Watain may speak of the devil and wax philosophic about the edges of the cosmos, but Haxen make you feel like you are on a chartered bus tour of the city of Dis. Add in the sort of fully immersed yet white knuckle playing you’d expect from atheists Pulling Teeth (in a more hardcore context) or, say, the ferocious Hierophant and you have a record that might sound like a primitive demo to some ears less keen on spending time differentiating stylistic preferences when it comes to recording quality, but which is, in fact, a pretty darn sophisticated explosion of throwback bile, rapid drum explosions rooted in punk and early black metal and the more digestible current trends in unpalatable extreme metal.

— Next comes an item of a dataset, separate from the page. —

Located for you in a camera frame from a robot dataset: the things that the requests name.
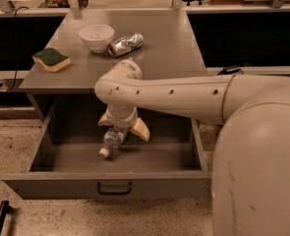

Even when some of the intense beats, guitar textures and roars utilized have been heard before, the conviction and great execution by the band on “Sleepwalking” and “Apparitions” reels you more often than not back into rapt attention to the band’s terrain, rather than sitting and picking this apart note by note deciding which parts remind you of Mayhem or Gorgoroth. It is an emotional endurance test, but very rewarding and the feeling is one of self exploration and strengthening rather than abandoning all hope. Even if the band don’t shy from making you feel like shit, they are toughening you up and sound pretty un-killable. The minority who think Temple of Baal sound too clean now will probably really dig the zone this Haxen release hovers in, the great gray shaded turning point between spawning and shadow where a near perfect dark metal emission like “Apparitions” can rise from the charcoal depths (2:32 of that song on is goosebump territory for fans of lower-fi, darkened charge music).

A song named “Kvnnt” aside, this album mostly doesn’t distract with too much silliness, opting instead to sort of barrel unapologetically out and through itself. Similarly less paint more mood bands like Withered or Hypothermia come to mind, but Haxen are the least polished and perhaps most feral of the majority of the bands named in this review. They show a lot of promise, so let’s see how long before people turn on them as too well known (like Craft are too well known post Fuck the Universe or Wolves in the Throne Room are really selling out arenas 63 people who down-voted Two Hunters on Youtube, c’mon?).

Whatever. These Providence grimmers are more set on making “Ceremonial Wounds” than standing on ceremony, with or without you.